Your objective:
Search term "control": copy each line of the data containing it.

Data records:
%%

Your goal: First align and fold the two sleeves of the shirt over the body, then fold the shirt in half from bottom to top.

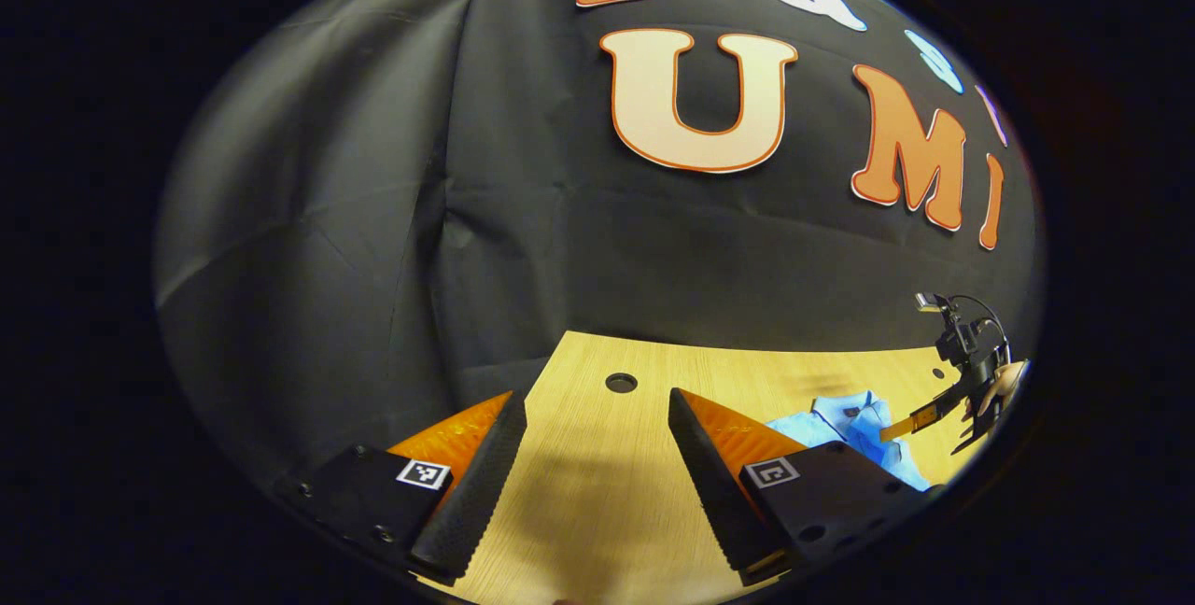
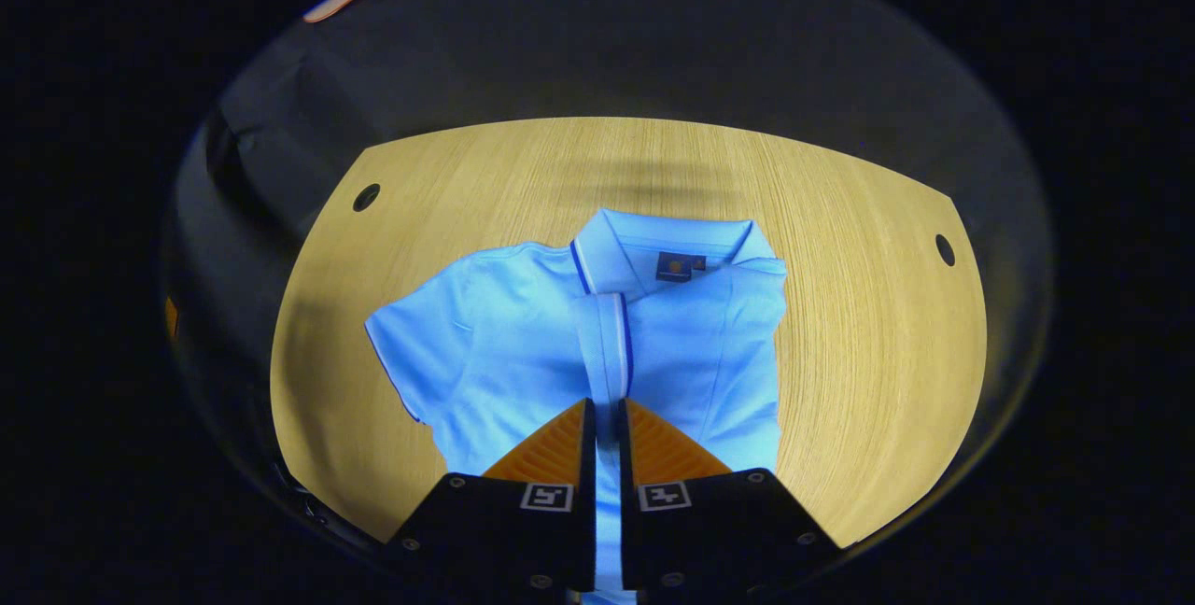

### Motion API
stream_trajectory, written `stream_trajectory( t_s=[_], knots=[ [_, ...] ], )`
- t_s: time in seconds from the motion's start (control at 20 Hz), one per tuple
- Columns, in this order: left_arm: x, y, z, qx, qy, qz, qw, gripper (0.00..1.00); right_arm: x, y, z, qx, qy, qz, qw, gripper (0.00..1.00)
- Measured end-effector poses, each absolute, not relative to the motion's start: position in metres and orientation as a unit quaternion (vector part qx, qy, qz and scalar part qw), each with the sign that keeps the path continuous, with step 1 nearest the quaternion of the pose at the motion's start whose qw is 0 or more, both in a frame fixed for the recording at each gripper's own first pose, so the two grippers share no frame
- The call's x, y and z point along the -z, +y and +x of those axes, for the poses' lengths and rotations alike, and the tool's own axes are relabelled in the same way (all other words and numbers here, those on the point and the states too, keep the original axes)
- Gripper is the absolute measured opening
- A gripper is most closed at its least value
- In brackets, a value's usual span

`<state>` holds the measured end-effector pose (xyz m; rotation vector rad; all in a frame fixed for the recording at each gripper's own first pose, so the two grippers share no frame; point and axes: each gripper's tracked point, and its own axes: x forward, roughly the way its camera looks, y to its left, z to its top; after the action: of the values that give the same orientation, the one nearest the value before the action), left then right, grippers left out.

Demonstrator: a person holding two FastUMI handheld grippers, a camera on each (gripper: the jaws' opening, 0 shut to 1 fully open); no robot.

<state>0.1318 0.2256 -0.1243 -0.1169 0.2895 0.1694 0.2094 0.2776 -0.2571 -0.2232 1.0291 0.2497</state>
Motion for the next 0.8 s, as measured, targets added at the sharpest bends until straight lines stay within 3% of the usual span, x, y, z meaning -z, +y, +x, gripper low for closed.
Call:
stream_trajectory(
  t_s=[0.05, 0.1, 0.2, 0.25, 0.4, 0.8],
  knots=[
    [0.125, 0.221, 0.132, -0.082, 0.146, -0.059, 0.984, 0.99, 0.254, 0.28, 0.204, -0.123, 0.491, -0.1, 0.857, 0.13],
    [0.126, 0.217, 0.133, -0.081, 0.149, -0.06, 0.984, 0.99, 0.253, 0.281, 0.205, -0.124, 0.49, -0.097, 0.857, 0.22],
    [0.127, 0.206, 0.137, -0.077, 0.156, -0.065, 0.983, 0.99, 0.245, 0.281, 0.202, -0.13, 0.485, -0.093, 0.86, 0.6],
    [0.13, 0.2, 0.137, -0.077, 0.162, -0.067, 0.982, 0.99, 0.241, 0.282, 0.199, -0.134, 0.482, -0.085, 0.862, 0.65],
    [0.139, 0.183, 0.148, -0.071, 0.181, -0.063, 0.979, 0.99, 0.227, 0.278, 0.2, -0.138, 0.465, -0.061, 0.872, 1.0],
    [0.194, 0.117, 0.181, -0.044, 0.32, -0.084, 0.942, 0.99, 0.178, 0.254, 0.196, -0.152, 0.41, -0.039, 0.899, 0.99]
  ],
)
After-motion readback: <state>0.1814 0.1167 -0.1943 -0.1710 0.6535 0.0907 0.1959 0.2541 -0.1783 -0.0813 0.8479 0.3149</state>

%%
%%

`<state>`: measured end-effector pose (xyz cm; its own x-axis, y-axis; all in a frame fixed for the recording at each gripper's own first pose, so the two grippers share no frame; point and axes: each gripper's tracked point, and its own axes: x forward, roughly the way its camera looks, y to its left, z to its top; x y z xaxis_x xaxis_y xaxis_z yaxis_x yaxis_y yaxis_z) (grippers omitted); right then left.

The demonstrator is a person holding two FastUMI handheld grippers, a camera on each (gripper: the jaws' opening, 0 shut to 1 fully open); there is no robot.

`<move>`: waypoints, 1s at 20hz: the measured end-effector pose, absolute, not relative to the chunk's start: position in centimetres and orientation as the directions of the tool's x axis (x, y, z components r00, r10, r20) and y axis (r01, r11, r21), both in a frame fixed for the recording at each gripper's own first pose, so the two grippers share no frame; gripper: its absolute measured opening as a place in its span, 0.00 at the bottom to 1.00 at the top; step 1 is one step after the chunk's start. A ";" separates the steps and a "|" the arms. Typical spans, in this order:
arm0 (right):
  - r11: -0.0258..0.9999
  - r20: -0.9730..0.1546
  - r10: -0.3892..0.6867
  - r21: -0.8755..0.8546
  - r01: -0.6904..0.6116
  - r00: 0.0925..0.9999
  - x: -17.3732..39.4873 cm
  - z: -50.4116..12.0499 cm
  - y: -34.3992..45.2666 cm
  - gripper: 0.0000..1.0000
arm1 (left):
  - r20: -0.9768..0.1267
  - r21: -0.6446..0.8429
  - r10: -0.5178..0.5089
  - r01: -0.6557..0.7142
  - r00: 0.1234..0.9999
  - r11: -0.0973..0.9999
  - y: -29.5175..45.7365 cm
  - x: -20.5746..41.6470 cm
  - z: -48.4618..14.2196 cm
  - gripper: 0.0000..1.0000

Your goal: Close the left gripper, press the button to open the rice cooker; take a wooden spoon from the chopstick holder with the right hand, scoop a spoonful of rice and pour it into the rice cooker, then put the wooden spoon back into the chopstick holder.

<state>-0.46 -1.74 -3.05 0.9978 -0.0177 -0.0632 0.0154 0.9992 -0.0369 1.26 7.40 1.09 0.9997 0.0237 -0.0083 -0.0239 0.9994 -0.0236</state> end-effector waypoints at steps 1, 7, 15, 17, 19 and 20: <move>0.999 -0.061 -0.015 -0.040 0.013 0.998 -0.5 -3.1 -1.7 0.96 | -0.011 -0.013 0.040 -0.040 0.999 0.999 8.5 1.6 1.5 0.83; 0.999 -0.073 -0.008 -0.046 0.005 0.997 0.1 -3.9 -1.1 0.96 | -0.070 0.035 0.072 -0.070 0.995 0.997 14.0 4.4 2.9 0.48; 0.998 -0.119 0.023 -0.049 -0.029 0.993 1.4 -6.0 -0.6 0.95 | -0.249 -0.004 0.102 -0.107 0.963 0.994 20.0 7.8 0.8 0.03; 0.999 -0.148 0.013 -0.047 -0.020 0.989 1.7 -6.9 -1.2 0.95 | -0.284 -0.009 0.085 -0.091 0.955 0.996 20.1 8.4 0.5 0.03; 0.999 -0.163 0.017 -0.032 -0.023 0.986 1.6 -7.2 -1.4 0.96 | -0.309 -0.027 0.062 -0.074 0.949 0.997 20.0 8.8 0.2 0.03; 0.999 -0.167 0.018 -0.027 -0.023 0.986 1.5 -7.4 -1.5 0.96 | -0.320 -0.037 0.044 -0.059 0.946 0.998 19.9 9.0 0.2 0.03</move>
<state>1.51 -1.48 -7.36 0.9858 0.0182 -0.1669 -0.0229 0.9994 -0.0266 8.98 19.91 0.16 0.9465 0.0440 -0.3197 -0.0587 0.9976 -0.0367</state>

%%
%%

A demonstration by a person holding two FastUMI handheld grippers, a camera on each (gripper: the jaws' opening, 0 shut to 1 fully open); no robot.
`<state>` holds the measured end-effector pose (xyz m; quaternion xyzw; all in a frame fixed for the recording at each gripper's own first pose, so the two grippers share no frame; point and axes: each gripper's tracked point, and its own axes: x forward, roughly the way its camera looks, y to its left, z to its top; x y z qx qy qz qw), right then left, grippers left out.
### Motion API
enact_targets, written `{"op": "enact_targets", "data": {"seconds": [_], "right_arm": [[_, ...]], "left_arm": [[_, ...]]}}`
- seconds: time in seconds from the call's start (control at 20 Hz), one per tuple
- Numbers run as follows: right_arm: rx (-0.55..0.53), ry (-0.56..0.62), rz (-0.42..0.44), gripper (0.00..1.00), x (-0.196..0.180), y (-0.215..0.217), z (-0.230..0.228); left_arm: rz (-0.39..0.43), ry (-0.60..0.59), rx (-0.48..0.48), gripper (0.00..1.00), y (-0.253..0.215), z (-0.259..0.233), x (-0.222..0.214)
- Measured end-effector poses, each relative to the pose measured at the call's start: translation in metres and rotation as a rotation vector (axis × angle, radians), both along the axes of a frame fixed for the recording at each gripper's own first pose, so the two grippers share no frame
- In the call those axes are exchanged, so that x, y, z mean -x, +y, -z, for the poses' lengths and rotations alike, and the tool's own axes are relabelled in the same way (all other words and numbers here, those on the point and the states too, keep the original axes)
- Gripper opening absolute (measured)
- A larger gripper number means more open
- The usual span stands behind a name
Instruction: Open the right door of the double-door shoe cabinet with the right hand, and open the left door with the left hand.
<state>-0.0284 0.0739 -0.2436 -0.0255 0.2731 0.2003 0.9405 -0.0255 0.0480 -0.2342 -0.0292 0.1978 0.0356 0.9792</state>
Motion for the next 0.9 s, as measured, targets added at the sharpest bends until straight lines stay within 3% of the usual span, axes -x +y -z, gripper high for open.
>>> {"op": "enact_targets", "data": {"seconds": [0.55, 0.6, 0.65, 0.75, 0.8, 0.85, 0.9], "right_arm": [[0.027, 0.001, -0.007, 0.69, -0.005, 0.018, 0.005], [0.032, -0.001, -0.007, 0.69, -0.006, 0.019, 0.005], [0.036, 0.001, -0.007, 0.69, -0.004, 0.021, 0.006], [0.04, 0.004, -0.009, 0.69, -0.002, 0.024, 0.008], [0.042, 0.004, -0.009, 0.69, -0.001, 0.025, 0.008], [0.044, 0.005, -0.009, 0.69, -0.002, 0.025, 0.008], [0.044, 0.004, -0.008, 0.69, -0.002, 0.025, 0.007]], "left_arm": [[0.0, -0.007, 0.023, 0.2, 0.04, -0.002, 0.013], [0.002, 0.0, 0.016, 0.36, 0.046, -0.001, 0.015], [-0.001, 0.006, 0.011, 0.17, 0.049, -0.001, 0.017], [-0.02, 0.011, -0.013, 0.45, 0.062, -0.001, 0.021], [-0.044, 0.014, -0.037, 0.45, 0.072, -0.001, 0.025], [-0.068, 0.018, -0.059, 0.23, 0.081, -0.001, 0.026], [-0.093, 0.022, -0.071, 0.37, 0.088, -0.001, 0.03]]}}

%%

Solved exercise:
- t_s: time in seconds from the motion's start (control at 20 Hz), one per tuple
- seconds: time in seconds from the call's start (control at 20 Hz), one per tuple

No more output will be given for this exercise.